Two seasons of the Netflix series Kota Factory exposed the education racket in the Rajasthan town. Kota has grown from a modest doria sari weaving centre to a coaching destination for students hoping to ace the common entrance test for admissions into engineering or medical courses. The students flock to Kota seeking enrolment at elite institutes and eventual placements with multinational companies at seven-figure salaries.

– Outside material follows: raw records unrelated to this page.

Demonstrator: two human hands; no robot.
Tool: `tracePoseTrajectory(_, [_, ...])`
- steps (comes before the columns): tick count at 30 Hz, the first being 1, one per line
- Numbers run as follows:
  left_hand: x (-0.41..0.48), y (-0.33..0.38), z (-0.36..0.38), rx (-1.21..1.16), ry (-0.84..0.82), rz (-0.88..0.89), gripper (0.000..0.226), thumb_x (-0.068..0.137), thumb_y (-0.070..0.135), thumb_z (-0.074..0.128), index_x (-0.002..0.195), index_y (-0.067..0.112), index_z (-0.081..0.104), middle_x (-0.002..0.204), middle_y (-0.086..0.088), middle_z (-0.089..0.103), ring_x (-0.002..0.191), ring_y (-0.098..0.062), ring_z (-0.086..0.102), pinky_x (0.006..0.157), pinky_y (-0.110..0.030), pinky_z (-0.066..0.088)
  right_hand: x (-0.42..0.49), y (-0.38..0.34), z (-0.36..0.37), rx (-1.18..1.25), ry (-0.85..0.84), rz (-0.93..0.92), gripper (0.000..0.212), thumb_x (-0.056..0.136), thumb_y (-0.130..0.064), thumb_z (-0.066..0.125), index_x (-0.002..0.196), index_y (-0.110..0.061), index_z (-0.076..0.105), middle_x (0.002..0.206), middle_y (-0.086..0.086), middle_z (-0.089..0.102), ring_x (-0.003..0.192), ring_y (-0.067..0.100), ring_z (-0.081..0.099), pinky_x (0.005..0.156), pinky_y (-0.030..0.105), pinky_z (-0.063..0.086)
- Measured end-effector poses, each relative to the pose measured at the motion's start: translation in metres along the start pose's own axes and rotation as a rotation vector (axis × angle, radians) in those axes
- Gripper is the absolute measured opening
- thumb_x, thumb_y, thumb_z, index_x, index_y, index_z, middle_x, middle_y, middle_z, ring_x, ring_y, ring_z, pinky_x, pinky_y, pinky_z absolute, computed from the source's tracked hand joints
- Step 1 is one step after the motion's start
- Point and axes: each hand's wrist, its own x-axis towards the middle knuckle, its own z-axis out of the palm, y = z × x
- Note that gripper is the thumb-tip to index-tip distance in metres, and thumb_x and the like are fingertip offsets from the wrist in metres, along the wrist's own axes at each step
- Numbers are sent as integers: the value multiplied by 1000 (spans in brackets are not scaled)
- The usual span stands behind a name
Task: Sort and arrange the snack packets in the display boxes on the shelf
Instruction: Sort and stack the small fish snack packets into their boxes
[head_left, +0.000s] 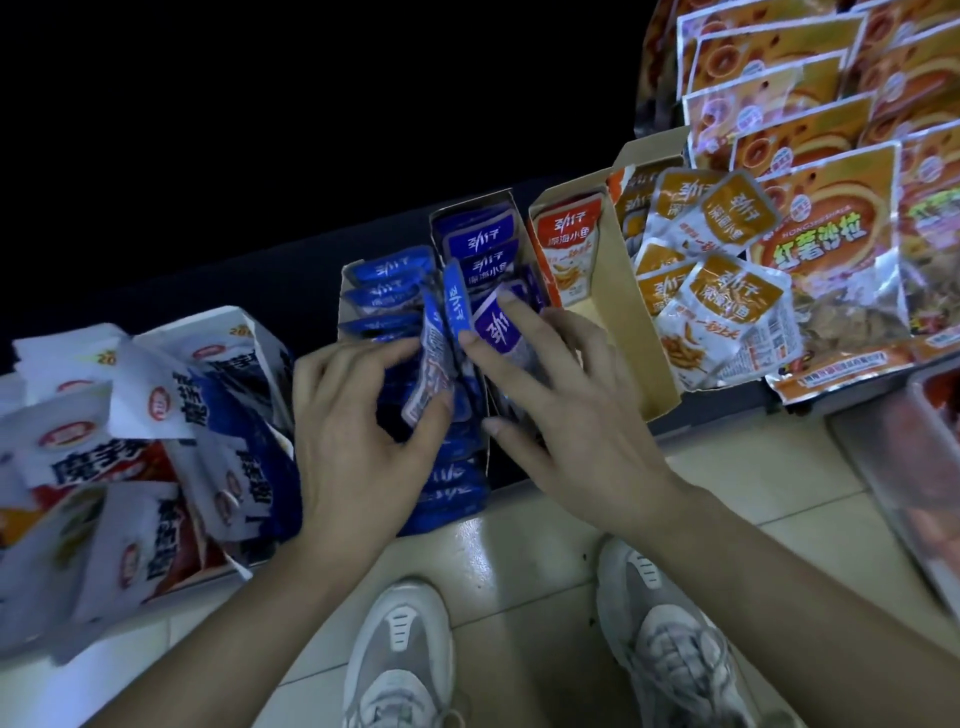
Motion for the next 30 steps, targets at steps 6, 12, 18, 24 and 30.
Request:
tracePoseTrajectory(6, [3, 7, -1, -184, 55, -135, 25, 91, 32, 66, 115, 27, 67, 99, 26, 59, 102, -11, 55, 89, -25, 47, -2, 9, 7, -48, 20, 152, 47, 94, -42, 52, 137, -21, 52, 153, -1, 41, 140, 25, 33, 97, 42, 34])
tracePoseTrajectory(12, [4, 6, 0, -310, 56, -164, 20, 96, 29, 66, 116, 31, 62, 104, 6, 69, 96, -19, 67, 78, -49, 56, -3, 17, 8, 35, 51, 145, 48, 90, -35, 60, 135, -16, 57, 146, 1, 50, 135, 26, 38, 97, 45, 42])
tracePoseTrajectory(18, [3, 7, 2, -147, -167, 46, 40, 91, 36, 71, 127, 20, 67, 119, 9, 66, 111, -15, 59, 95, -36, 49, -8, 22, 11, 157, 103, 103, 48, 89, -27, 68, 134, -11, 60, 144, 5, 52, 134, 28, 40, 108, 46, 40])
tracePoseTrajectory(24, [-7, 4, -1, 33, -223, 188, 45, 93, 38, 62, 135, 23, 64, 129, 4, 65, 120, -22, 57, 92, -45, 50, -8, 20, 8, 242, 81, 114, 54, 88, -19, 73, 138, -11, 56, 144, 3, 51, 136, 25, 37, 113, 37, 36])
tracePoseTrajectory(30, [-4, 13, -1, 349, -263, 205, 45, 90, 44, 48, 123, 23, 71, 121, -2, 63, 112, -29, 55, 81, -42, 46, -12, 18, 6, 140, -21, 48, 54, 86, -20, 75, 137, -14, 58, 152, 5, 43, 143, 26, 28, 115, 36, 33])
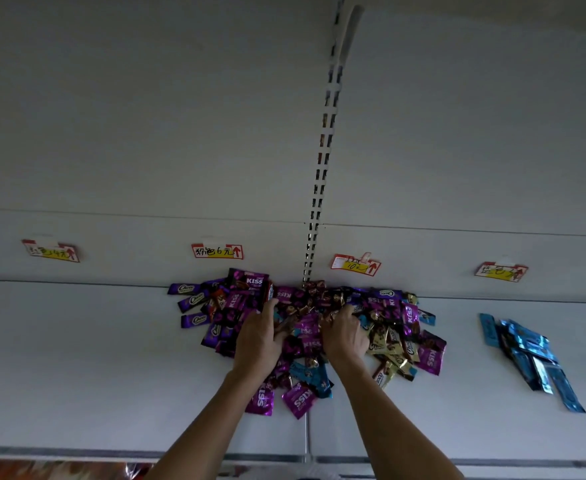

There was nothing new to add to the narrative of avaricious coaching classes, pushy parents and vulnerable students. Thus the Amazon Prime Video series Crash Course, directed by actor-writer Vijay Maurya from a script by Manish Hariprasad and Raina Roy, treads familiar ground. The peppy title song-and-dance track is actually in variance with events.

The man who personifies the greed and drive of Kota is Ratanraj Jindal (Annu Kapoor), who has risen from poverty to set up a leading coaching institute. Ratanraj dreams of running his competitors out of business and renaming the town after himself.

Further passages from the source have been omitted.